# Problem description
Using the listing below, say how many of its lines hold "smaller". Offer nothing beyond the number.

Segment Start: Records for the exercise

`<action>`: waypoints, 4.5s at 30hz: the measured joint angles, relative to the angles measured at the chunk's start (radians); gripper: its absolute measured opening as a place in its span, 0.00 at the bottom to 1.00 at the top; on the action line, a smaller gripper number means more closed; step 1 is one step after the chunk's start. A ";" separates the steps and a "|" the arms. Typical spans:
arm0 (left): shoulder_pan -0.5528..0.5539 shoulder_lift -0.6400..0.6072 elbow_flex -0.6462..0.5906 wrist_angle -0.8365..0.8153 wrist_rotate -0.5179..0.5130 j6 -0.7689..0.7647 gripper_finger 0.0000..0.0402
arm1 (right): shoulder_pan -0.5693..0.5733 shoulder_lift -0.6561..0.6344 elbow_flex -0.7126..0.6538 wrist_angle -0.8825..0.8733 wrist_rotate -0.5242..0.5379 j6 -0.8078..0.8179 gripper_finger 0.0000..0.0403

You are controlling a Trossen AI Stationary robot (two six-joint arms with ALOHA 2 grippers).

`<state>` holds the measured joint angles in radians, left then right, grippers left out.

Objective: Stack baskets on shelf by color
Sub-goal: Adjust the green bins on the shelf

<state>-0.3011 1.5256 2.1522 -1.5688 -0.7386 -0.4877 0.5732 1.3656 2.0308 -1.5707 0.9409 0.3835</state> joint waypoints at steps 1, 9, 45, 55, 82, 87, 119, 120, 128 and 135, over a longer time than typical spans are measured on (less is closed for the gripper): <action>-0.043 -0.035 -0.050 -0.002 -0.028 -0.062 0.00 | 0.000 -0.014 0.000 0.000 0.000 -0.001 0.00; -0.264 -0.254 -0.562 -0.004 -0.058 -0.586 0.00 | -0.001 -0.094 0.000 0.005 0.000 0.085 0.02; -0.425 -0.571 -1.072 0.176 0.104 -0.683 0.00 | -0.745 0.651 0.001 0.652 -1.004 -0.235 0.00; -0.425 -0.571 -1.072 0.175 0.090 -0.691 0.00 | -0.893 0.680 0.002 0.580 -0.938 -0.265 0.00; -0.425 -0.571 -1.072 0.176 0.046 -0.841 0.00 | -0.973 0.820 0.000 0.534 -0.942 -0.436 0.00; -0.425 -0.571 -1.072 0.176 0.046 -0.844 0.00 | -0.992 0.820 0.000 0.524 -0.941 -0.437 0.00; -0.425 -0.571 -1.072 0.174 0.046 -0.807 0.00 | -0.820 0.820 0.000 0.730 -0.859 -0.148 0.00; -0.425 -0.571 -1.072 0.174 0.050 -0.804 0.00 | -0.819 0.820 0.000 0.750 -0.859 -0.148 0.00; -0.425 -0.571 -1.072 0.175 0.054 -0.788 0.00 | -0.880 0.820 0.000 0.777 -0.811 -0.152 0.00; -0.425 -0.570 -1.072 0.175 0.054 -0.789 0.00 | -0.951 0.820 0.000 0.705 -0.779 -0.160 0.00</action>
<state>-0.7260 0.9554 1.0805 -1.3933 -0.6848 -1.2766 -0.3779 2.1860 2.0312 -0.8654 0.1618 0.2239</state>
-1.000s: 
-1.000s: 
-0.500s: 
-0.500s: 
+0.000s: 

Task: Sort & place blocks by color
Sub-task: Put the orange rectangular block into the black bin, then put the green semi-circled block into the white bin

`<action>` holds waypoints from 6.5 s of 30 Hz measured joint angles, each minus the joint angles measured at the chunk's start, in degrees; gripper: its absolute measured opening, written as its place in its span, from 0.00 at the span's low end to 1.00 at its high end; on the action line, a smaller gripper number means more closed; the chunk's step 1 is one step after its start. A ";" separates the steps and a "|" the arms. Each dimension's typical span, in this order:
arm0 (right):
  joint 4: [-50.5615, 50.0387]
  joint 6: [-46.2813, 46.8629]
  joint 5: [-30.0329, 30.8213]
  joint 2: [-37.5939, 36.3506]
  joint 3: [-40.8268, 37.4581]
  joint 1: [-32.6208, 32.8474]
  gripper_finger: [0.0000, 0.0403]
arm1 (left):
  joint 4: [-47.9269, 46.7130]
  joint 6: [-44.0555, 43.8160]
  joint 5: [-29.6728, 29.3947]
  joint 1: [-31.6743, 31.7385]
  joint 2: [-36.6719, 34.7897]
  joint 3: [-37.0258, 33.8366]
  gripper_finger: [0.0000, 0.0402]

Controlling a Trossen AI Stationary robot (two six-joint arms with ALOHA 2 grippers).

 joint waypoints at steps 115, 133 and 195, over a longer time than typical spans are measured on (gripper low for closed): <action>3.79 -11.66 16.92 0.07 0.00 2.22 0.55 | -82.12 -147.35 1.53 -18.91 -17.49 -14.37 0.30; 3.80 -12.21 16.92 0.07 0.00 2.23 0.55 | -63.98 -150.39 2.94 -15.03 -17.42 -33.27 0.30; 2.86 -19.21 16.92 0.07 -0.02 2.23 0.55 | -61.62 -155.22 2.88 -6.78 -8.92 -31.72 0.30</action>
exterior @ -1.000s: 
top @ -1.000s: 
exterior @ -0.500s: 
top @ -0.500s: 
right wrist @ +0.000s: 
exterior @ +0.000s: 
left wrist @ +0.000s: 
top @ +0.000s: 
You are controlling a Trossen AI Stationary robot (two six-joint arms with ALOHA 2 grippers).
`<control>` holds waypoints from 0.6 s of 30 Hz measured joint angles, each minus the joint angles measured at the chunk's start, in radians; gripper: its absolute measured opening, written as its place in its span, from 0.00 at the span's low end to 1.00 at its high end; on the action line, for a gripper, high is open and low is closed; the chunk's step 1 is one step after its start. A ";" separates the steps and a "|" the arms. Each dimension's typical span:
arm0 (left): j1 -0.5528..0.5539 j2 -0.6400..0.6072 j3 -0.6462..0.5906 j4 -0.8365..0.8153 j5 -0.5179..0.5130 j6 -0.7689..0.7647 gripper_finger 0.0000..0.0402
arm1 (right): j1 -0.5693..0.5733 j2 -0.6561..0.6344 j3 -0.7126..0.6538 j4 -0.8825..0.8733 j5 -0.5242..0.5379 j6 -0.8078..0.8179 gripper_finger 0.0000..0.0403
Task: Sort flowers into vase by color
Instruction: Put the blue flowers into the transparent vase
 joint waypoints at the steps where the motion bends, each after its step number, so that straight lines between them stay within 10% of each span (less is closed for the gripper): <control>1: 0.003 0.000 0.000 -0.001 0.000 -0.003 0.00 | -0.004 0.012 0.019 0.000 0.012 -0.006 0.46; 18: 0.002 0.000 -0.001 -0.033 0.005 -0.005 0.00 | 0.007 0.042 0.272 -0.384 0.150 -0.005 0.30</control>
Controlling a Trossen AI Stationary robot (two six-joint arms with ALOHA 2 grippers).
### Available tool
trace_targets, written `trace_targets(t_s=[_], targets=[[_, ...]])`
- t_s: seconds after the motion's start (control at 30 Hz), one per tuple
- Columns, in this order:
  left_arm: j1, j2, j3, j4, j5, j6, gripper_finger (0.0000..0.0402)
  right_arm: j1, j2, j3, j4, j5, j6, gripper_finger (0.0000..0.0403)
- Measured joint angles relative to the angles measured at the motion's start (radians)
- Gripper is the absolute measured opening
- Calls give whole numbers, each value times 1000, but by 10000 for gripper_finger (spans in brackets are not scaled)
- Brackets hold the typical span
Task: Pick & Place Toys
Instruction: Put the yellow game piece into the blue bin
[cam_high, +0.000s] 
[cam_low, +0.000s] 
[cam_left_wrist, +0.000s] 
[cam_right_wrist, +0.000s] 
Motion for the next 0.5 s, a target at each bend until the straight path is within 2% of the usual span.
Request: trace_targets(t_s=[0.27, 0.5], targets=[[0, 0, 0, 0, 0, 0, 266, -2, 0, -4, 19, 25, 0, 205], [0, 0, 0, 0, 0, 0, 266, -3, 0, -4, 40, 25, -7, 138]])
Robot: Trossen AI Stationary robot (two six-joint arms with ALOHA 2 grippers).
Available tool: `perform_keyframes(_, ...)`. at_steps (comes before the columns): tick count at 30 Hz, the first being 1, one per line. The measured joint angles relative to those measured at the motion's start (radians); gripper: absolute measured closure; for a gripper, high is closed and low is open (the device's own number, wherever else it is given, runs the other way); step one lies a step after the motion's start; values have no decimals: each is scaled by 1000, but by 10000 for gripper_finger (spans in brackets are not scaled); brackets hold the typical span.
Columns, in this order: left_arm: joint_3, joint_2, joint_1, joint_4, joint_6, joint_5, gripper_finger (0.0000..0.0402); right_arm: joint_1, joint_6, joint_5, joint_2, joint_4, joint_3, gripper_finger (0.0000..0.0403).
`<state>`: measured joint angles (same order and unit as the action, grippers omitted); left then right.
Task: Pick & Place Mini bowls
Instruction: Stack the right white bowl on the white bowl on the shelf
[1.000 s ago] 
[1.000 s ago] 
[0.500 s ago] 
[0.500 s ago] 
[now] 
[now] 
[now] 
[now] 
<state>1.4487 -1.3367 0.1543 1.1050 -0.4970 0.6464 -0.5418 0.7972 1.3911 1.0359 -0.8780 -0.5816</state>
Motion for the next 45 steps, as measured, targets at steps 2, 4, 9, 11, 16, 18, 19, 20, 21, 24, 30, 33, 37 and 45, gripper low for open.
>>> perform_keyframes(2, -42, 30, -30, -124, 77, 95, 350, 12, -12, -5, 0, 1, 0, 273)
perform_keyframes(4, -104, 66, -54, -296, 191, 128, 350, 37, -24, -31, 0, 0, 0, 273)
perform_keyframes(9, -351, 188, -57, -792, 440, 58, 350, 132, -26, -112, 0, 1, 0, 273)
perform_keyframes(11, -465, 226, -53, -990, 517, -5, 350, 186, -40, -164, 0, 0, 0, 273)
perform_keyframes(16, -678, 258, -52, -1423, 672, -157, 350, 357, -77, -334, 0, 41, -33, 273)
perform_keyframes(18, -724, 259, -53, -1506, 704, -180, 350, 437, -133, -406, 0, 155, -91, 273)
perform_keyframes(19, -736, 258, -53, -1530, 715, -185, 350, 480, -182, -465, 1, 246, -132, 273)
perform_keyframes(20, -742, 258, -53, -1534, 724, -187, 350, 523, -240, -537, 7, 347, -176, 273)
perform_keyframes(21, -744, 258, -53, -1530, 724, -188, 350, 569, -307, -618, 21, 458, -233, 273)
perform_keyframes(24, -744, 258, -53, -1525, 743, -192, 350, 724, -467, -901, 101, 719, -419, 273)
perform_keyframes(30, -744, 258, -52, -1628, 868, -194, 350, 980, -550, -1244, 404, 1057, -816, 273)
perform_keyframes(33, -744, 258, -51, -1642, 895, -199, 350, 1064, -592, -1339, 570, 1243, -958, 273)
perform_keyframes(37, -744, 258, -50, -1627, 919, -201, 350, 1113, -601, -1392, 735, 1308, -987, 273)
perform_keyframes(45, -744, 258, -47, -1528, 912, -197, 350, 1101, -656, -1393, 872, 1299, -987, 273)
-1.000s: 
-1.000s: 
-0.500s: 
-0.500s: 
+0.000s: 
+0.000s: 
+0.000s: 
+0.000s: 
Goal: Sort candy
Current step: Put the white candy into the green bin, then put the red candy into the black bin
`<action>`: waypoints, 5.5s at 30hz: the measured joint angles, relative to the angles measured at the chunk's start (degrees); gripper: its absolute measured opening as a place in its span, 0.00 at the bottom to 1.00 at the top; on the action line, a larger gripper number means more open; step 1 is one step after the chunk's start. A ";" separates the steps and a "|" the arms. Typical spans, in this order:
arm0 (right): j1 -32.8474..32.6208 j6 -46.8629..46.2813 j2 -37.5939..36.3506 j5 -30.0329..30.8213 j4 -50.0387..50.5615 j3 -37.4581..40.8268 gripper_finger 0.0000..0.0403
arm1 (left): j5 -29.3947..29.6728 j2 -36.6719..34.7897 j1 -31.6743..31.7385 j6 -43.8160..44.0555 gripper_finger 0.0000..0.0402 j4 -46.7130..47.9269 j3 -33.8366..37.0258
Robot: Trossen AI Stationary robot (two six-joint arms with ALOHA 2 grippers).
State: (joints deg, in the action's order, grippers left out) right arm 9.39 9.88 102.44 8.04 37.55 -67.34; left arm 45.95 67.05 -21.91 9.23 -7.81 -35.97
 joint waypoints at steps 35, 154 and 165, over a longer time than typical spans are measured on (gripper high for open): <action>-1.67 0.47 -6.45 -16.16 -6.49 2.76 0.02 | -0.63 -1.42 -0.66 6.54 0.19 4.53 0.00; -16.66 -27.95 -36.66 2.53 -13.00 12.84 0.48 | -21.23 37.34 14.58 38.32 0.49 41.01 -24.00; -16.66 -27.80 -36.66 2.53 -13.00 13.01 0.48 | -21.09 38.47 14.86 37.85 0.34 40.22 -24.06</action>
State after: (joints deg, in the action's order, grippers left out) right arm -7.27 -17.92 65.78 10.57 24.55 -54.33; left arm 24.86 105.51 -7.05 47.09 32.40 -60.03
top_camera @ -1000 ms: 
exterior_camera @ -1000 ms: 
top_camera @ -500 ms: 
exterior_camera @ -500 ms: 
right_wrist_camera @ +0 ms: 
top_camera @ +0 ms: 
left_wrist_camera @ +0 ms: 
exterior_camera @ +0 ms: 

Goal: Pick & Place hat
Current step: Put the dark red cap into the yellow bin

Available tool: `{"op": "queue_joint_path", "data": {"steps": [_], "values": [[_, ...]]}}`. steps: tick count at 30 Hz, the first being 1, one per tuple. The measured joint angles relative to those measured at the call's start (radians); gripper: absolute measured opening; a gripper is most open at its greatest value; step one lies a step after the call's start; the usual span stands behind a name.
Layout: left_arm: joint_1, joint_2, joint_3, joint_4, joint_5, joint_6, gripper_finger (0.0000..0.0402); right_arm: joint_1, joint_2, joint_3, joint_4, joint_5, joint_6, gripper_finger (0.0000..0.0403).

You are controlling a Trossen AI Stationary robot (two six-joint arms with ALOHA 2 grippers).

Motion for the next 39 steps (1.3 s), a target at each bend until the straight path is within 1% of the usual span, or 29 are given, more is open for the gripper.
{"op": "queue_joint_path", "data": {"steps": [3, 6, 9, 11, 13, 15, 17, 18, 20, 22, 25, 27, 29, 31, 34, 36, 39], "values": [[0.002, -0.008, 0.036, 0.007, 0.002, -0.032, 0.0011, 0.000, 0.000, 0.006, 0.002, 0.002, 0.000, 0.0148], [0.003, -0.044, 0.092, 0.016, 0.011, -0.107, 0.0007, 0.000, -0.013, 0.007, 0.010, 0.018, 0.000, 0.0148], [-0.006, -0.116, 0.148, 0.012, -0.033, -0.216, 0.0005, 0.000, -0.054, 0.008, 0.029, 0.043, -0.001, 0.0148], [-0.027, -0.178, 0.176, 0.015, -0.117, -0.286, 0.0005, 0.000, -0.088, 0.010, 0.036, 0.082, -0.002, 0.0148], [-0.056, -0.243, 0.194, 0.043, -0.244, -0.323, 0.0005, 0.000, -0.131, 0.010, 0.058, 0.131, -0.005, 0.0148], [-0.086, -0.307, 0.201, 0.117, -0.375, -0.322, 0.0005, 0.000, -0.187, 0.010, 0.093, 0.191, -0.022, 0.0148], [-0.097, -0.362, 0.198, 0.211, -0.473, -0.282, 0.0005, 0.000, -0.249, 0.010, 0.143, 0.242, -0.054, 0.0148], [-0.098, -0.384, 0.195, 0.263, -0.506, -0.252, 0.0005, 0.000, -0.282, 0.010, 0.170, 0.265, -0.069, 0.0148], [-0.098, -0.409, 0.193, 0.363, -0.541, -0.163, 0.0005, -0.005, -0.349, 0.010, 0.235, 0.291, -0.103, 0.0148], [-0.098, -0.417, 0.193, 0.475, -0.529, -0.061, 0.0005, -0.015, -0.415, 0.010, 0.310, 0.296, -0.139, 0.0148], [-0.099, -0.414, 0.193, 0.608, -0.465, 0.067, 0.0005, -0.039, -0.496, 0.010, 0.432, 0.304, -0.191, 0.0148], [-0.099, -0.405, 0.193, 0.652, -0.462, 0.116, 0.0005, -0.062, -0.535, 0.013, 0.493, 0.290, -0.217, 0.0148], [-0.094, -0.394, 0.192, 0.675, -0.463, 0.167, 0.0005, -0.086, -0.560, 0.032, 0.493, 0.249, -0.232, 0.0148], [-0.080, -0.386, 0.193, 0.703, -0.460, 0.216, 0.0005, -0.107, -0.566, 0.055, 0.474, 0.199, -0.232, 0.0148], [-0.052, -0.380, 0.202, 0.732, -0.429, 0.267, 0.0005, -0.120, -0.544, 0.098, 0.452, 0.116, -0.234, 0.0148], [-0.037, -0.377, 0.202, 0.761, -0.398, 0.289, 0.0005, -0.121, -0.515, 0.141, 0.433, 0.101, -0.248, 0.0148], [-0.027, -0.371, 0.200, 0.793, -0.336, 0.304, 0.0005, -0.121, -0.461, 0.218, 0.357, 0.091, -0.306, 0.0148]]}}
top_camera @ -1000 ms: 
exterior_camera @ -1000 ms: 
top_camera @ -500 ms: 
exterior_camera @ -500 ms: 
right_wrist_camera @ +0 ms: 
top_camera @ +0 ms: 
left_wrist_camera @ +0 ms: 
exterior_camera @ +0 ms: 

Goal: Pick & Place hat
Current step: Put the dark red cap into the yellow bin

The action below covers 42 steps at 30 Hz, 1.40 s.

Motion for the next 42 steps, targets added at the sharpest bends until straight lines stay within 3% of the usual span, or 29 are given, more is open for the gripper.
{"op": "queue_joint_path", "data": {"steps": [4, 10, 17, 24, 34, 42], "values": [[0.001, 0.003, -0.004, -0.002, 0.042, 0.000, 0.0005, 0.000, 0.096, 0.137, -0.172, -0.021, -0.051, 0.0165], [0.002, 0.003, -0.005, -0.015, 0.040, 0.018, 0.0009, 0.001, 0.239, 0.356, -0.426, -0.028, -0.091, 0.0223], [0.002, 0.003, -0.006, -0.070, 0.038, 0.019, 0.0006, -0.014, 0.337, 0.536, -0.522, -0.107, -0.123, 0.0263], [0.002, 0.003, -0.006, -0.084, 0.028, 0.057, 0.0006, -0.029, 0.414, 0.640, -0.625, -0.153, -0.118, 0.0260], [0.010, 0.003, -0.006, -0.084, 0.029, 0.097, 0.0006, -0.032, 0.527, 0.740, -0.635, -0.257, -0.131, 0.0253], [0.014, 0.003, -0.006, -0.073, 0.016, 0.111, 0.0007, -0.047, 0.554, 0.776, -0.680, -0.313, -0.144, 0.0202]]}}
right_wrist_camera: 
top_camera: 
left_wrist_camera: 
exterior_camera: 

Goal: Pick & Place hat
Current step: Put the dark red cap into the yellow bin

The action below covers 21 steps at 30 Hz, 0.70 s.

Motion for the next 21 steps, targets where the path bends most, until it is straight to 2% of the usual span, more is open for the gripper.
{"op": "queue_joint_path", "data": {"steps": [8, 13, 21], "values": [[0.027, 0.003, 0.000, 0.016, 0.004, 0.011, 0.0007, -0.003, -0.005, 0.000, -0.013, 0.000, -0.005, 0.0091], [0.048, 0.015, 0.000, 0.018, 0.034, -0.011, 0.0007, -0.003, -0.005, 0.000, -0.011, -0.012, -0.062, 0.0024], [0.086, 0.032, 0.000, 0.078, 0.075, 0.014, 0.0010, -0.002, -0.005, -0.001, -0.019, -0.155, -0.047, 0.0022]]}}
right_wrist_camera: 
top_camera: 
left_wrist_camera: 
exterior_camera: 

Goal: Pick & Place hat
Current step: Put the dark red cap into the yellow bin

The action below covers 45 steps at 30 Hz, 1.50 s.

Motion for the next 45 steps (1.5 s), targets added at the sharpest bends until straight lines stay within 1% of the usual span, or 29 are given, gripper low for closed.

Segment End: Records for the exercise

# Answer section
2